Stored data entries:
************
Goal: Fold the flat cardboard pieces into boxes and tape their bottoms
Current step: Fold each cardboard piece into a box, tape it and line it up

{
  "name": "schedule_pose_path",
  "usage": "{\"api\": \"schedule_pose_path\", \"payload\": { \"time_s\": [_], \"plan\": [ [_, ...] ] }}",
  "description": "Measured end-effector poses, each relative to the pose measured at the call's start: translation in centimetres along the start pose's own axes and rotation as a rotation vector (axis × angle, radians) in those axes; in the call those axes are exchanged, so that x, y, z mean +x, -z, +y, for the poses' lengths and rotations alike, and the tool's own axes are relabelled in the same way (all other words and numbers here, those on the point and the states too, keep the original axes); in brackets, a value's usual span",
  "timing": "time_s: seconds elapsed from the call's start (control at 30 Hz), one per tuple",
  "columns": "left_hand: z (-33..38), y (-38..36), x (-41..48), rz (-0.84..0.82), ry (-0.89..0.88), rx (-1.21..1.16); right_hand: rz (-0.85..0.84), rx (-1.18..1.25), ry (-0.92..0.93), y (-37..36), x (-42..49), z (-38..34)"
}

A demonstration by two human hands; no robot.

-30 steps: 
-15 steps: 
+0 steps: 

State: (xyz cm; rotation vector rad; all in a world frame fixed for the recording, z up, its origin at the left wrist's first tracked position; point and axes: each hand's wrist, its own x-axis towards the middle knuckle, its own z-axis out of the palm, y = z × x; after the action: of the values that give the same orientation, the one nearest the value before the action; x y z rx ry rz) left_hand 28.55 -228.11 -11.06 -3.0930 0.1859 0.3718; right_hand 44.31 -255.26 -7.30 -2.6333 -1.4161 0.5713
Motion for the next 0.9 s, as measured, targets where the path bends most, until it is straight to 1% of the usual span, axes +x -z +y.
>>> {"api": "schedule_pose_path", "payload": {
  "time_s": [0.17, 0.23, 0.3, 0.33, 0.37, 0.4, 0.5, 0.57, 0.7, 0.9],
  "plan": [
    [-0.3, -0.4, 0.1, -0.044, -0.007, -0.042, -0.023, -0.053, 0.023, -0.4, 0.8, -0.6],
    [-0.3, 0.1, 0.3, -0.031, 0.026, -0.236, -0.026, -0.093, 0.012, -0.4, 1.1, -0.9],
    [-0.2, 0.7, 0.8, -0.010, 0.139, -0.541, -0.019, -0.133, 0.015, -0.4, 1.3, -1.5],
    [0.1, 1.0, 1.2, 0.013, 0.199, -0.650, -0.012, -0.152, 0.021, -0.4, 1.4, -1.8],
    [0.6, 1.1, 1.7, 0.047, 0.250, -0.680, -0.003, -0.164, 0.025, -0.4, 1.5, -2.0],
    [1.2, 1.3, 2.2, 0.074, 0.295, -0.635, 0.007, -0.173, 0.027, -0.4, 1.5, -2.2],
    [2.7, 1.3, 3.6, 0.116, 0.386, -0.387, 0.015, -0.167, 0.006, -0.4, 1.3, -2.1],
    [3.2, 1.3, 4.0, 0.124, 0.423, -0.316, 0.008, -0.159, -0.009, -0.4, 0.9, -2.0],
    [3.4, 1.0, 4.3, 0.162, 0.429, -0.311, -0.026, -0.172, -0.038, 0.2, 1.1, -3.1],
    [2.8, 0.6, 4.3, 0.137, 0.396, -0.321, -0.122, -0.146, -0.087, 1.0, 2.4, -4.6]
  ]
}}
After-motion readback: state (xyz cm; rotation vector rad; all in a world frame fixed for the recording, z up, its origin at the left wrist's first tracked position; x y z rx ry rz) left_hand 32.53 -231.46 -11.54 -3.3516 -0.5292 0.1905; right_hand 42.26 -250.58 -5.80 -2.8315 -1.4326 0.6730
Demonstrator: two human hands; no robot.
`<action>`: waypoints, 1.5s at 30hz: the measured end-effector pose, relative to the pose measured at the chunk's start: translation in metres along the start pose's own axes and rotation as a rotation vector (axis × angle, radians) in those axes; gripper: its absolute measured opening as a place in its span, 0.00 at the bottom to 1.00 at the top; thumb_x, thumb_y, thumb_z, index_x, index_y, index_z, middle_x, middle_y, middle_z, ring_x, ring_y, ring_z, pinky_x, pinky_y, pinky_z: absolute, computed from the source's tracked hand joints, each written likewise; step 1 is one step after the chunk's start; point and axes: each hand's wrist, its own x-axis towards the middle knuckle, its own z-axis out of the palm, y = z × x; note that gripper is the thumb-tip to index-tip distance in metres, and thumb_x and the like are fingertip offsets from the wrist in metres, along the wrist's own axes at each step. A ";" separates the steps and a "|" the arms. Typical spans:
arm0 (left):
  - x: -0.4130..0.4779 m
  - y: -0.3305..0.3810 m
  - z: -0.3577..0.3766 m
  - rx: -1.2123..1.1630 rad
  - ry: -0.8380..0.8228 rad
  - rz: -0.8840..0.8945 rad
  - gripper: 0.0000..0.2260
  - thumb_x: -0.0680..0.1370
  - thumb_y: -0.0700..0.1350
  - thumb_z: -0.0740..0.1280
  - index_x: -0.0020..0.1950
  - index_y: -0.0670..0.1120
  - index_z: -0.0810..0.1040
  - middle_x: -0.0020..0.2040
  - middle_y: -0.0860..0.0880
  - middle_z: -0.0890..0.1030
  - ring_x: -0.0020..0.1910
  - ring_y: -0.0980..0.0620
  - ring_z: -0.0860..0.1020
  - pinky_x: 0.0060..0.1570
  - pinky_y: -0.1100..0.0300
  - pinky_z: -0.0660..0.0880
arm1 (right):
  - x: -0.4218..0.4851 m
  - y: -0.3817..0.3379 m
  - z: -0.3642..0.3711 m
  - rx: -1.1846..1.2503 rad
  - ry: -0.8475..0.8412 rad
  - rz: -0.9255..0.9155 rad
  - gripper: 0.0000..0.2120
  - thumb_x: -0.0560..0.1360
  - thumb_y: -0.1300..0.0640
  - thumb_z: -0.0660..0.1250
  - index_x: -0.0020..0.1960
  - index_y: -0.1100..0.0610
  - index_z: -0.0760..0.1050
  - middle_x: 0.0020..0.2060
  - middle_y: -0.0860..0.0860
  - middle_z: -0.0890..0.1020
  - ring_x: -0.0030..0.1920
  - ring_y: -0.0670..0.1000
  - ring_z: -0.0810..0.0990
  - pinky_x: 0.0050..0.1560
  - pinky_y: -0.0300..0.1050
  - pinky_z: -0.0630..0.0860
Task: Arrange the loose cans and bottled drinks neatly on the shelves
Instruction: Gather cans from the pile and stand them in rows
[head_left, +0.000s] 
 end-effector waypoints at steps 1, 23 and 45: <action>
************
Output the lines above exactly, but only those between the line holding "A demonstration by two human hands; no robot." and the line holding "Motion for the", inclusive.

A demonstration by two human hands; no robot.

-30 steps: 
-15 steps: 
+0 steps: 

State: (xyz cm; rotation vector rad; all in a world frame fixed for the recording, z up, its origin at the left wrist's first tracked position; point and axes: each hand's wrist, its own x-axis towards the middle knuckle, its own z-axis out of the palm, y = z × x; after the action: of the values that give the same orientation, the one nearest the value before the action; x y z rx ry rz) left_hand 28.55 -228.11 -11.06 -3.0930 0.1859 0.3718; right_hand 44.31 -255.26 -7.30 -2.6333 -1.4161 0.5713
Motion for the next 0.9 s, as measured, targets where the path bends most, until it is straight to 1% of the usual span, axes +x -z +y.

Nothing else remains to be done for this exercise.